In order to cook hygienically, supplies needed to be stored and kept fresh. Zeer Pots are indigenously built “refrigerators” made out of earthen pots. Two earthen pots fit into one another, and sand is filled into the gap in between. The sand is left damp by pouring a few glasses of water over it three times a day, and it keeps vegetables and fruit fresh for over a week.
While the government deploys local people and resources to protect India’s national parks, we also believe in supporting our rangers proactively, to empower them and encourage them to protect our forests. In Bandhavgarh, Tigris has distributed supplies such as woolens, boots, water bottles, and mosquito nets as well as equipment such as motorcycles, cameras and binoculars, to help them do their job better.
One of the challenges of being on a jungle adventure is finding a designated spot to use the facilities in an environmentally friendly and hygienic manner. Tigris has donated a forest restroom at the Mukki Range in Kanha that is made out of recycled wood and rugs, so that it is in keeping with the environment.
Every year, Tigris Safaris holds a replantation drive to seed trees in the forest just before the monsoon rains. Our staff works with the local community in different parts of the country, and our guests are invited to participate as well.

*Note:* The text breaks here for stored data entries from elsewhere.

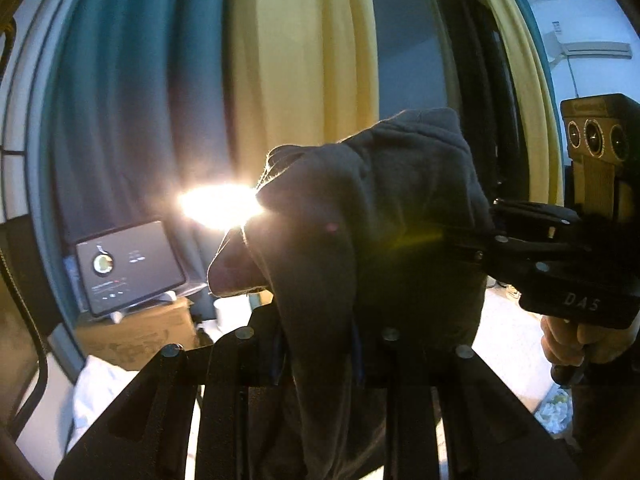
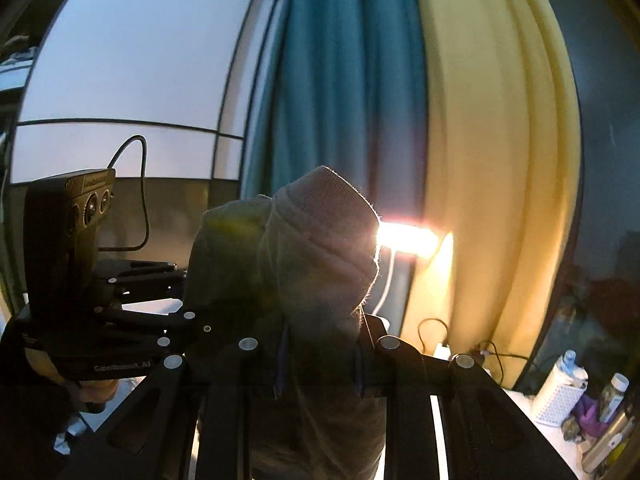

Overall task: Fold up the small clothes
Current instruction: 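Lift the held hem end with both tools and fold it toward the collar, then lower the folded hem end onto the shirt with both tools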

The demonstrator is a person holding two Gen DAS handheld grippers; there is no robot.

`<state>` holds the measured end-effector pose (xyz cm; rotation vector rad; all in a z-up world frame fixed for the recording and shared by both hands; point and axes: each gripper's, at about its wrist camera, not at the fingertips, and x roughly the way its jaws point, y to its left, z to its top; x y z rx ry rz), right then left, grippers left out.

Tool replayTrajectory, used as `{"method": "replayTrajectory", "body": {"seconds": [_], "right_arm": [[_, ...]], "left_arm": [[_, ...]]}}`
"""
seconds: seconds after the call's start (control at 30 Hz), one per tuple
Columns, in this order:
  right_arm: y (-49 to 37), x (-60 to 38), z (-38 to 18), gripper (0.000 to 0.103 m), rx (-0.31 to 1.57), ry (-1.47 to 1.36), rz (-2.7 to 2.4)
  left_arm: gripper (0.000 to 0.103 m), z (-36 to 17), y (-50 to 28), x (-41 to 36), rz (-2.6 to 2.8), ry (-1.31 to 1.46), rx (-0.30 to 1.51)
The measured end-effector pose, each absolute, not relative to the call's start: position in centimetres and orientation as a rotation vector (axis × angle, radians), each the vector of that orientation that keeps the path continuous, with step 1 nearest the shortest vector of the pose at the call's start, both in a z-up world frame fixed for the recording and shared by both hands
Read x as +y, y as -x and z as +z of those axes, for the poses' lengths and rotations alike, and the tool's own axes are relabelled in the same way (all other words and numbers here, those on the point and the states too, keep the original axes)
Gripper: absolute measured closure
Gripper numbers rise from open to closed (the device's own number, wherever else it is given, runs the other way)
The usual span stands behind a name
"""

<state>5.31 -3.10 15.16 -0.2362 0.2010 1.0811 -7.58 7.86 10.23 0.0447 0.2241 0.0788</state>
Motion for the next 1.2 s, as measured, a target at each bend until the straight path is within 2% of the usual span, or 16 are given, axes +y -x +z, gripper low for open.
{"method": "replayTrajectory", "body": {"seconds": [0.5, 1.2], "right_arm": [[-0.8, 0.1, 12.6, 0.079, 0.256, 0.255, 1.193], [-9.1, 4.7, 6.5, 0.079, 0.452, 0.234, 1.133]], "left_arm": [[0.079, 6.9, 11.2, 10.9, 0.159, -0.046, 0.302], [0.079, 2.4, 4.0, 14.5, 0.120, 0.025, 0.449]]}}
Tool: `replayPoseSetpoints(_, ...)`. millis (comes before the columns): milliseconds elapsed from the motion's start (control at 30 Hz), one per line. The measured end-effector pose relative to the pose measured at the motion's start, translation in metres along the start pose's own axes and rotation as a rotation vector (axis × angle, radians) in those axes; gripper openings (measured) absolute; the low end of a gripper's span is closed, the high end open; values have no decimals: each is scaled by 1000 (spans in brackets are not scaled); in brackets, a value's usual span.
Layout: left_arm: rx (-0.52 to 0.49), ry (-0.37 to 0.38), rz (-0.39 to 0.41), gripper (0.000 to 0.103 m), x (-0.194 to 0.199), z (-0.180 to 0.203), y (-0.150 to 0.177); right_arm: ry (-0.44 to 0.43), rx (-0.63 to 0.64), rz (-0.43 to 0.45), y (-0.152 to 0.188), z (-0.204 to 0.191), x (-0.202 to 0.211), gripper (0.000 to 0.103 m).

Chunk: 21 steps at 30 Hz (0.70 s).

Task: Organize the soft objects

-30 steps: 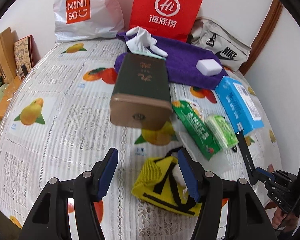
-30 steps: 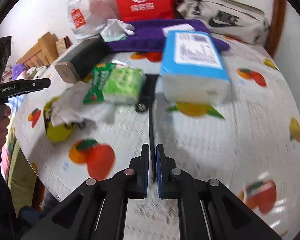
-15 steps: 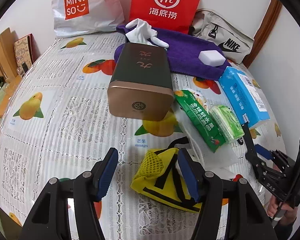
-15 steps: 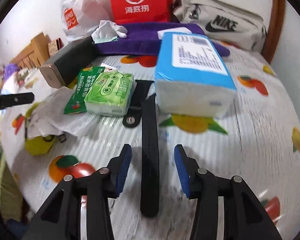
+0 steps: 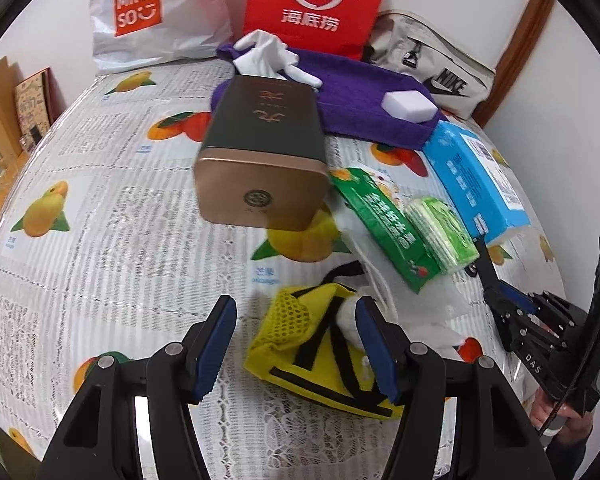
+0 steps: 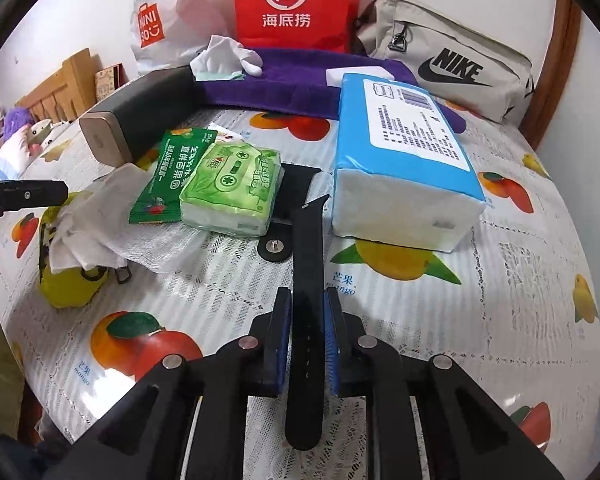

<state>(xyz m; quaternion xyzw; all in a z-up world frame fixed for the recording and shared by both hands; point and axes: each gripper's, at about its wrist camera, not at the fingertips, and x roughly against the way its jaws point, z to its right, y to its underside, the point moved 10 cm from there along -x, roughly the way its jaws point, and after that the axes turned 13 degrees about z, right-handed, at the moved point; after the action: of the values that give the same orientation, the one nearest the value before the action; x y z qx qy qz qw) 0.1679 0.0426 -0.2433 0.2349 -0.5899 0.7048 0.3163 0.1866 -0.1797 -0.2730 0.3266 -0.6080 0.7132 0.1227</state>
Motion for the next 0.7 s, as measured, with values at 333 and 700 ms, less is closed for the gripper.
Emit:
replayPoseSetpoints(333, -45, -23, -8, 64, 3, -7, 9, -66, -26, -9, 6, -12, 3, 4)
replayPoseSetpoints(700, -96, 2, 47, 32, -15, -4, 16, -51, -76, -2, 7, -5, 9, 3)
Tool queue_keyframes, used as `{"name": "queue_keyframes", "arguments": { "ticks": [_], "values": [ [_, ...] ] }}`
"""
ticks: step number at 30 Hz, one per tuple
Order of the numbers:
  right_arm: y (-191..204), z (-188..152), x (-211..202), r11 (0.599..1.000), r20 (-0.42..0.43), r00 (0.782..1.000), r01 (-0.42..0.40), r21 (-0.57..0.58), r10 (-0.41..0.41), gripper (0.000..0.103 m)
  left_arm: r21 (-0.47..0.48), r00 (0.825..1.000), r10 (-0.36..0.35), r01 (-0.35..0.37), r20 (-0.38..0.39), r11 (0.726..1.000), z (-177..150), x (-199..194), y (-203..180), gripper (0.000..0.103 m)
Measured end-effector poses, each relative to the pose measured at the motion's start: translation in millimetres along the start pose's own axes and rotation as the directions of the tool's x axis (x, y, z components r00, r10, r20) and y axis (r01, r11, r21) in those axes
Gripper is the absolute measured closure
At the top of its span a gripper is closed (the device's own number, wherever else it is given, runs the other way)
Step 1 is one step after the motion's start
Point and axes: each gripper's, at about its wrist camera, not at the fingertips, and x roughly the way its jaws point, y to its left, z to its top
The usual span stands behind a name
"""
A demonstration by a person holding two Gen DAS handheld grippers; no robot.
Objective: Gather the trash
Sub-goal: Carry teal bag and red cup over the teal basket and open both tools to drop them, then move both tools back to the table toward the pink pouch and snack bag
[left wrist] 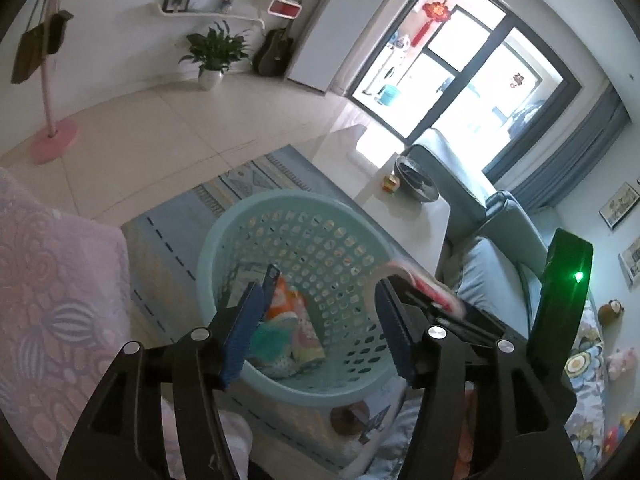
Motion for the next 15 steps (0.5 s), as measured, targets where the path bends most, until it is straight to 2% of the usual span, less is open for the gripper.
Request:
{"name": "queue_keyframes", "arguments": {
  "ticks": [6,10,15],
  "values": [
    [-6,1,-5,1.000,0.003,1.000,-0.010,0.020,0.010,0.025,-0.022,1.000,0.020,-0.019,0.024,1.000,-10,-18,5,0.033],
    [10,0,-16,1.000,0.016,1.000,-0.016,-0.013,0.016,0.025,-0.026,0.998,0.019,-0.017,0.057,1.000,-16,-41,7,0.028],
    [45,-2,-36,0.995,0.058,0.998,-0.031,-0.094,0.037,0.025,-0.015,0.991,0.044,-0.042,0.130,0.999,-24,-81,7,0.027]
  ]
}}
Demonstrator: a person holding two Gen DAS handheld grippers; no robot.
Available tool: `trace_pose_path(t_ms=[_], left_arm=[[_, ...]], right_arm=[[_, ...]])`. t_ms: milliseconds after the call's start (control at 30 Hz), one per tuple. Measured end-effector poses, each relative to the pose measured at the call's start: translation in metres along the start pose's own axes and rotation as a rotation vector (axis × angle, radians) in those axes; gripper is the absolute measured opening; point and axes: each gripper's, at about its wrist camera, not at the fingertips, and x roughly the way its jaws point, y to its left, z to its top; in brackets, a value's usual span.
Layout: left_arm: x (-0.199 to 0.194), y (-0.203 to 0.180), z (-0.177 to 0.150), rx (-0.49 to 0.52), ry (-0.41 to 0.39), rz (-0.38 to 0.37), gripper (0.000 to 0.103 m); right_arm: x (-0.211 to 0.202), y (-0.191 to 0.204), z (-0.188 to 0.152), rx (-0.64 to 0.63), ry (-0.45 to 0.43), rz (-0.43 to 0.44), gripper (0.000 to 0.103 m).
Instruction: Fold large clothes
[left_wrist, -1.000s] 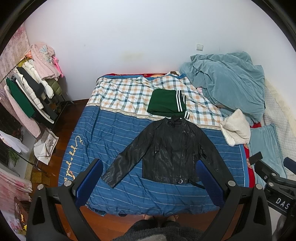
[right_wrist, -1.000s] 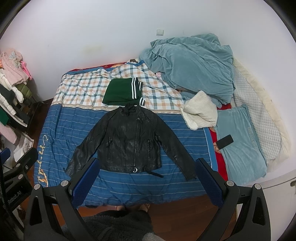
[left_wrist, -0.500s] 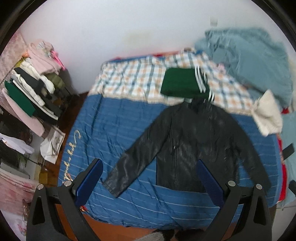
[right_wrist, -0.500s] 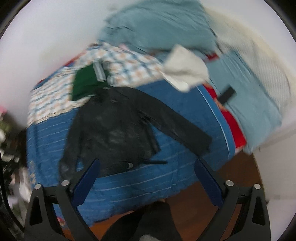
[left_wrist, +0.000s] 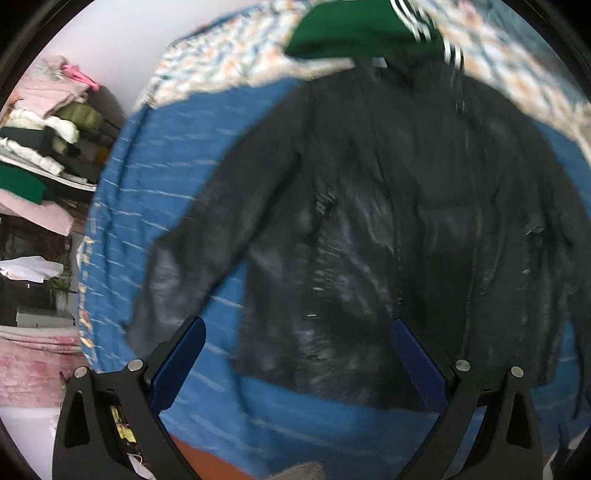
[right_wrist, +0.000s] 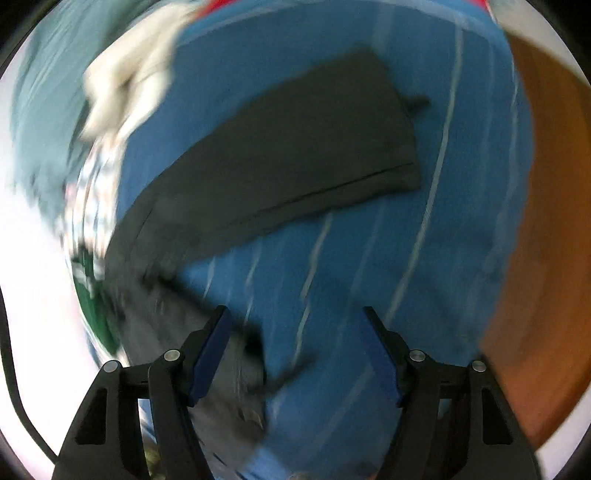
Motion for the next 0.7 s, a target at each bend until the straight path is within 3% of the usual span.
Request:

At Tigris we believe that it’s never too early to teach our children about the importance of protecting the environment. We take locals on safaris with our naturalists into the park, at least twice a month, and also take children on field trips to various resorts to teach them about sustainable and responsible tourism initiatives, and how these can become a source of income as well as a reason to protect the forest. In Kanha, we have adopted the school, and in addition to educating them in the regional language, we are also teaching them English, so that they have more opportunities to learn and grow.
We have also made a commitment to send one child to school for every new guest who books a safari tour with us.